### TASK DIRECTIONS
Without any of its pictures, the listing below should be output exactly.

### RECORDED DATA
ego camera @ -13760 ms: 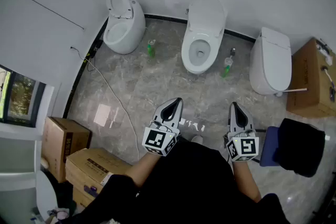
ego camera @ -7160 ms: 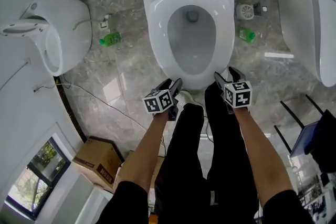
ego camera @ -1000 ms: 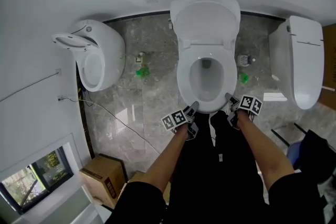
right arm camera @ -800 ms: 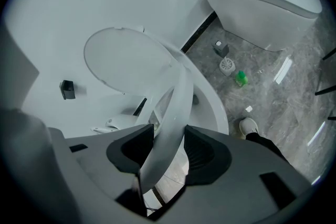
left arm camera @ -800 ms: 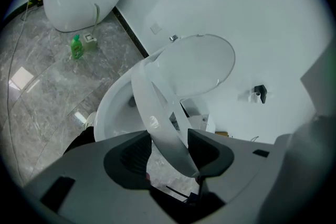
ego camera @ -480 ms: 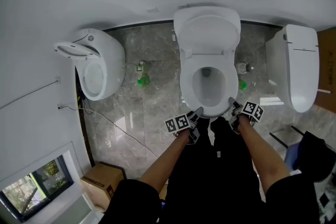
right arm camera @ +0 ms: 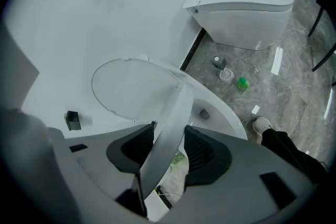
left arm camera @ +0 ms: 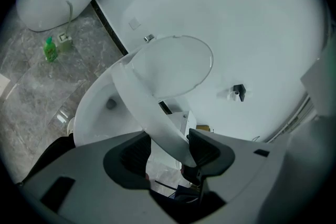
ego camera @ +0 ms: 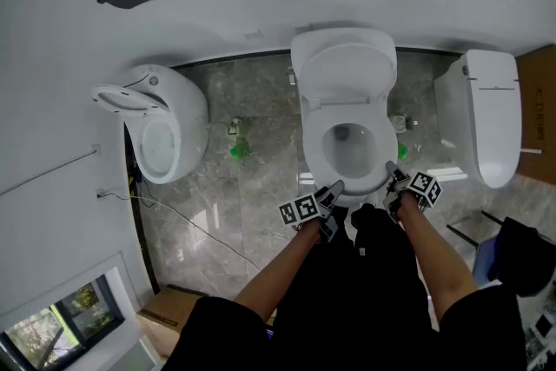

### ANSWER
ego camera @ -13760 ms: 
ego camera @ -7160 ms: 
ego camera @ -1000 ms: 
right arm camera @ -800 ms: 
left arm camera @ -800 ms: 
ego camera @ -480 ms: 
right arm camera @ +0 ms: 
left arm camera @ +0 ms: 
ego camera @ +0 ms: 

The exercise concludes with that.